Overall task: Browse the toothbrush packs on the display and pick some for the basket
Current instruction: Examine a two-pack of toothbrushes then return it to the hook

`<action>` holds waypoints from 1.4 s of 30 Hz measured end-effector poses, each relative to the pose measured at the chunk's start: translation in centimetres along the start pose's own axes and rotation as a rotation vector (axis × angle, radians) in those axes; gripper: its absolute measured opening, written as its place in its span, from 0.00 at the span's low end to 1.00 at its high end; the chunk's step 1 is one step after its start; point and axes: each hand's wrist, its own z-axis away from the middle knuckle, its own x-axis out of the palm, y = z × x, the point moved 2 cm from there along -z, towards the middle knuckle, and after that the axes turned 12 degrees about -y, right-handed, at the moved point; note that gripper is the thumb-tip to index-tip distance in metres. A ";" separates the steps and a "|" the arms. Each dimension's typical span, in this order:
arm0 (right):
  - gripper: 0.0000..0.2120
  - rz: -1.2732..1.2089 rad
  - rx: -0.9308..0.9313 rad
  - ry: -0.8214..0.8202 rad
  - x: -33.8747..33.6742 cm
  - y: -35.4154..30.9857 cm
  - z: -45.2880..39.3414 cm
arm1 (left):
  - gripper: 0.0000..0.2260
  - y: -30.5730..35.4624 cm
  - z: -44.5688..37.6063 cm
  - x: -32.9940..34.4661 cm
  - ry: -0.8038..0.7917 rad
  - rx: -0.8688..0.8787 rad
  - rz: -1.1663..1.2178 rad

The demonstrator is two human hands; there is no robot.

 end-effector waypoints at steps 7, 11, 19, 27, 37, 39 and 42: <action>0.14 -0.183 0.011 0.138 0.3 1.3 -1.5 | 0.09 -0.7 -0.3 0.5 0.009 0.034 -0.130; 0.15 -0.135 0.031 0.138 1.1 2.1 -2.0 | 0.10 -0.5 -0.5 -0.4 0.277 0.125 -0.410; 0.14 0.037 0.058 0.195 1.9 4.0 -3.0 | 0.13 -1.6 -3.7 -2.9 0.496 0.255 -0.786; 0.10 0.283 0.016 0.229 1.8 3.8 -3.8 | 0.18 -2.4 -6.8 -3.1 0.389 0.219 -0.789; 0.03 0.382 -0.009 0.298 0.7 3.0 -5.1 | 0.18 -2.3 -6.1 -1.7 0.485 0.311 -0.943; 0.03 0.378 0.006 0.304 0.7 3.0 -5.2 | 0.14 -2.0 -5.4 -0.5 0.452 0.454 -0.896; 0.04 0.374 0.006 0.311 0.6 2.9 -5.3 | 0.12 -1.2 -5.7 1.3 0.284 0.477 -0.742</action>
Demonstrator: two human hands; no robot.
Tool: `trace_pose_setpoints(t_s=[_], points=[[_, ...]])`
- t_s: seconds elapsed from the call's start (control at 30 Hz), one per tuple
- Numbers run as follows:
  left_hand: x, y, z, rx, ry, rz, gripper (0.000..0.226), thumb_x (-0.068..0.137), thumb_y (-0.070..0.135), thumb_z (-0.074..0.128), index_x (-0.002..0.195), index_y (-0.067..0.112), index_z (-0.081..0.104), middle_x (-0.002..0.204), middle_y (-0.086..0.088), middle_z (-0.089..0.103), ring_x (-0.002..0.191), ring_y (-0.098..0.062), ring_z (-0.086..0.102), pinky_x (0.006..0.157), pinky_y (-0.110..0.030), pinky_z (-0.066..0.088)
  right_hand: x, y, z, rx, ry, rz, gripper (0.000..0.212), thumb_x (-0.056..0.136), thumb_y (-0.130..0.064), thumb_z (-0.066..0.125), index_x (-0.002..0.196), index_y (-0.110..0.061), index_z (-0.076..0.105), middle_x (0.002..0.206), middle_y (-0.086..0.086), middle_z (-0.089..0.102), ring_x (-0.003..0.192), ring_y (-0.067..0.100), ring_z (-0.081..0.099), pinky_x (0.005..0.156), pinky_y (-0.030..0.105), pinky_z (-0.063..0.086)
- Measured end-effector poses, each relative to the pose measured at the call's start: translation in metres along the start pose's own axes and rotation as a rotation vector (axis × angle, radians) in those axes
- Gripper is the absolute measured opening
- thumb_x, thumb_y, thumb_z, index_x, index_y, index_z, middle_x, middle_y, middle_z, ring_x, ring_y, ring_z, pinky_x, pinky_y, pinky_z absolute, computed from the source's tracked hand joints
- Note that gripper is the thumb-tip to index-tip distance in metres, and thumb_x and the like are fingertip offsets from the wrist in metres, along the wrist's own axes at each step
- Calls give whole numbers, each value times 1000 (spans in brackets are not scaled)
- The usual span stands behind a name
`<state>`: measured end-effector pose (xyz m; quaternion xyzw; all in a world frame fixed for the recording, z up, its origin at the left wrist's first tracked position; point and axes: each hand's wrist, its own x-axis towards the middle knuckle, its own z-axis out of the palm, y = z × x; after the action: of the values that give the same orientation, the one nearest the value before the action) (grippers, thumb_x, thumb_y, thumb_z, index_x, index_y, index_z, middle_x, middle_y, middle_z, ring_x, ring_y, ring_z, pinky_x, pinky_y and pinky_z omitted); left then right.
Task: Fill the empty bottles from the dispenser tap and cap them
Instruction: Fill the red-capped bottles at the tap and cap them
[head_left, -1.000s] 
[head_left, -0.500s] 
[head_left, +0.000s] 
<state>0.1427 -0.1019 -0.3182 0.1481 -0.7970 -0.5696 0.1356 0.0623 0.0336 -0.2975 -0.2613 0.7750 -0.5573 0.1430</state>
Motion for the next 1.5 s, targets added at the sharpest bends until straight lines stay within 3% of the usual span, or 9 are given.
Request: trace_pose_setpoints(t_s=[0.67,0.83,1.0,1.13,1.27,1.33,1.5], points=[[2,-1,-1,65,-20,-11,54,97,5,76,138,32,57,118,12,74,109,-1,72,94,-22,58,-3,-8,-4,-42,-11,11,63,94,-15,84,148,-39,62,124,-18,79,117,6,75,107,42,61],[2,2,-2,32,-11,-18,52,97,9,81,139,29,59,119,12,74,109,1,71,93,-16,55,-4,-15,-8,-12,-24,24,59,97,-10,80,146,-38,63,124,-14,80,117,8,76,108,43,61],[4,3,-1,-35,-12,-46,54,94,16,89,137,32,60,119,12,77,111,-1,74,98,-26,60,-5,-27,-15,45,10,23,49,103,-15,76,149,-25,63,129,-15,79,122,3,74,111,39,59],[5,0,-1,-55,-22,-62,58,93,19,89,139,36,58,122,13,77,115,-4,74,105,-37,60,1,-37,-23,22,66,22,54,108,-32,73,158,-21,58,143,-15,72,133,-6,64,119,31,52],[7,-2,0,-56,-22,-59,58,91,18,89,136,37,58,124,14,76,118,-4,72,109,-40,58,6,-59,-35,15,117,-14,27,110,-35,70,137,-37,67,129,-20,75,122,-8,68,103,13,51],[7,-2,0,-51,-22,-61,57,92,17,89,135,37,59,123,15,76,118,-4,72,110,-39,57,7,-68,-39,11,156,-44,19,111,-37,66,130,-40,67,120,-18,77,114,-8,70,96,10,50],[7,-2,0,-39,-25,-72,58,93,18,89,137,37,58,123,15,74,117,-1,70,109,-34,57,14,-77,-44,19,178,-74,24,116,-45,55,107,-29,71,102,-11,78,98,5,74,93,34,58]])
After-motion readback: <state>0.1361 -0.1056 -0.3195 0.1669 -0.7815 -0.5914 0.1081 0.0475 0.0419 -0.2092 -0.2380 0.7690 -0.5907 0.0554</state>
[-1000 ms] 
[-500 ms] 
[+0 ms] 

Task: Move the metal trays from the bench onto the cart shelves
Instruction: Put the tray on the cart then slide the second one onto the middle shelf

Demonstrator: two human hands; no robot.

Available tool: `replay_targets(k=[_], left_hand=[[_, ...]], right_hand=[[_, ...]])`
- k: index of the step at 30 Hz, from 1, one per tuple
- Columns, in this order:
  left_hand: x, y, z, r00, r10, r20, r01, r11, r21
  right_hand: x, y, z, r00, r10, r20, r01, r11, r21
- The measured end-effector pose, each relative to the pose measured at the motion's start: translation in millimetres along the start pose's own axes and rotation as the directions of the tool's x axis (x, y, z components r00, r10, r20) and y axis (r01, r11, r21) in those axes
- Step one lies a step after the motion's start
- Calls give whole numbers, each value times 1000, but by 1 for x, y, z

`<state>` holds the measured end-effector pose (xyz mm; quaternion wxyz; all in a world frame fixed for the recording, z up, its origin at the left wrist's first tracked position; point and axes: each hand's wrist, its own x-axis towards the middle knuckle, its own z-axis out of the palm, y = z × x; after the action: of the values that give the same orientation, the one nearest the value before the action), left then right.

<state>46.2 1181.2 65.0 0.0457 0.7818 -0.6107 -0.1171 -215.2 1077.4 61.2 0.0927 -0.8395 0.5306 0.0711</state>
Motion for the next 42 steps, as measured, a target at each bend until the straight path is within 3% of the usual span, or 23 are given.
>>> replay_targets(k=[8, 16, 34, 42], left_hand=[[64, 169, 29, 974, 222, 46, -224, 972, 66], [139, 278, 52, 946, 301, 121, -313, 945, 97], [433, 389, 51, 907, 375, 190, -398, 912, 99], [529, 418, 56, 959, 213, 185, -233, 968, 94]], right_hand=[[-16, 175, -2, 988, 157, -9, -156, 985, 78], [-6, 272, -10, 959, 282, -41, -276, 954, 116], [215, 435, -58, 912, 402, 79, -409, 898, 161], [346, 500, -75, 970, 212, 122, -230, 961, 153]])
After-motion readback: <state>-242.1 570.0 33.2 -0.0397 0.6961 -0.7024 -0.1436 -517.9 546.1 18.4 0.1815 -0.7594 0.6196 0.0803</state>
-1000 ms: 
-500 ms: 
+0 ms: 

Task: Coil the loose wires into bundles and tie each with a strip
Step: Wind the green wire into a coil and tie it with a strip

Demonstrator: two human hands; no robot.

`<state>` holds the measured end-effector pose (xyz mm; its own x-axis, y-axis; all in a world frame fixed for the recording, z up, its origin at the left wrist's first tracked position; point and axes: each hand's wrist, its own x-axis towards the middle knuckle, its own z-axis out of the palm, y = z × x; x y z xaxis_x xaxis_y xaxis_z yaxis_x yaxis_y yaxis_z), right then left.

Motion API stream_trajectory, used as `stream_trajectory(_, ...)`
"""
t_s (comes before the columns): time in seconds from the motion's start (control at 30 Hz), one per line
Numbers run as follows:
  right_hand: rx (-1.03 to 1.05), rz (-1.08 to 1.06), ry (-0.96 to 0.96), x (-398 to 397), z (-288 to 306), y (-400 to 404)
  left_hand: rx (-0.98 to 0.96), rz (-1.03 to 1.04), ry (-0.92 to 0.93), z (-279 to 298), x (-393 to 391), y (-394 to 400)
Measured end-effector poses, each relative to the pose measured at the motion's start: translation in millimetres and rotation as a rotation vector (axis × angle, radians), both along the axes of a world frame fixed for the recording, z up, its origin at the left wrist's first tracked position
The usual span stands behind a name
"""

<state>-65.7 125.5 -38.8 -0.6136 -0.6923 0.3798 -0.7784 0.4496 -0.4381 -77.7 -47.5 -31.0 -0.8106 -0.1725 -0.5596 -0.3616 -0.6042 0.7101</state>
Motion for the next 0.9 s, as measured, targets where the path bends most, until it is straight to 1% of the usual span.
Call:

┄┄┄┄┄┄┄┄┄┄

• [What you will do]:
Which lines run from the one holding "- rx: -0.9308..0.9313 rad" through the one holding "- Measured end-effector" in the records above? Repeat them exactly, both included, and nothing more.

• [Answer for this exercise]:
  - rx: -0.9308..0.9313 rad
  - ry: -0.8214..0.8202 rad
  - x: -33.8747..33.6742 cm
  - y: -35.4154..30.9857 cm
  - z: -45.2880..39.3414 cm
arm1 (left):
  - gripper: 0.0000..0.2260
  - y: -30.5730..35.4624 cm
  - z: -44.5688..37.6063 cm
  - x: -32.9940..34.4661 cm
  - ry: -0.8038..0.7917 rad
  - rx: -0.8688..0.8787 rad
  - rz: -1.1663..1.2178 rad

The demonstrator is two human hands; there is no robot.

 end-effector waypoints at steps 7, 11, 19, 27, 37, 39 and 42: <action>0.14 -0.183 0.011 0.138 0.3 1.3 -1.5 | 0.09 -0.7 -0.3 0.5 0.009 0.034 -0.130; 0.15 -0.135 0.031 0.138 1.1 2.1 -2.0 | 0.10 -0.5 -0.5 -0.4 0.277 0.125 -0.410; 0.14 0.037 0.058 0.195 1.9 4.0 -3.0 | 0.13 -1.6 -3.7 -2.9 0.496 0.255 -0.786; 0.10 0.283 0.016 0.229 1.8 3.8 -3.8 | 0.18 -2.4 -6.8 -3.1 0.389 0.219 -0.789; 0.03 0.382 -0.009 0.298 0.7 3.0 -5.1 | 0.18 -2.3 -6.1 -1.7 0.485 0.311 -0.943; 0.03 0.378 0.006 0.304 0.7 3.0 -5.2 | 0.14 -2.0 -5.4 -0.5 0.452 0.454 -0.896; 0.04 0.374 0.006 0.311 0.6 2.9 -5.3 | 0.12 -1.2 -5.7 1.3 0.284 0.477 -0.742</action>
Demonstrator: two human hands; no robot.
Tool: `trace_pose_setpoints(t_s=[_], points=[[_, ...]])`
- t_s: seconds elapsed from the call's start (control at 30 Hz), one per tuple
- Numbers run as follows:
  left_hand: x, y, z, rx, ry, rz, gripper (0.000..0.226), thumb_x (-0.068..0.137), thumb_y (-0.070..0.135), thumb_z (-0.074..0.128), index_x (-0.002..0.195), index_y (-0.067..0.112), index_z (-0.081..0.104), middle_x (-0.002..0.204), middle_y (-0.086..0.088), middle_z (-0.089..0.103), ring_x (-0.002..0.191), ring_y (-0.098..0.062), ring_z (-0.086..0.102), pinky_x (0.006..0.157), pinky_y (-0.110..0.030), pinky_z (-0.066..0.088)
  right_hand: x, y, z, rx, ry, rz, gripper (0.000..0.212), thumb_x (-0.056..0.136), thumb_y (-0.130..0.064), thumb_z (-0.066..0.125), index_x (-0.002..0.196), index_y (-0.110..0.061), index_z (-0.076..0.105), middle_x (0.002..0.206), middle_y (-0.086..0.086), middle_z (-0.089..0.102), ring_x (-0.003..0.192), ring_y (-0.067..0.100), ring_z (-0.081..0.099), pinky_x (0.005..0.156), pinky_y (-0.030..0.105), pinky_z (-0.063..0.086)
- Measured end-effector poses, each relative to the pose measured at the call's start: translation in metres along the start pose's own axes and rotation as a rotation vector (axis × angle, radians) in those axes

Nothing more remains for this exercise.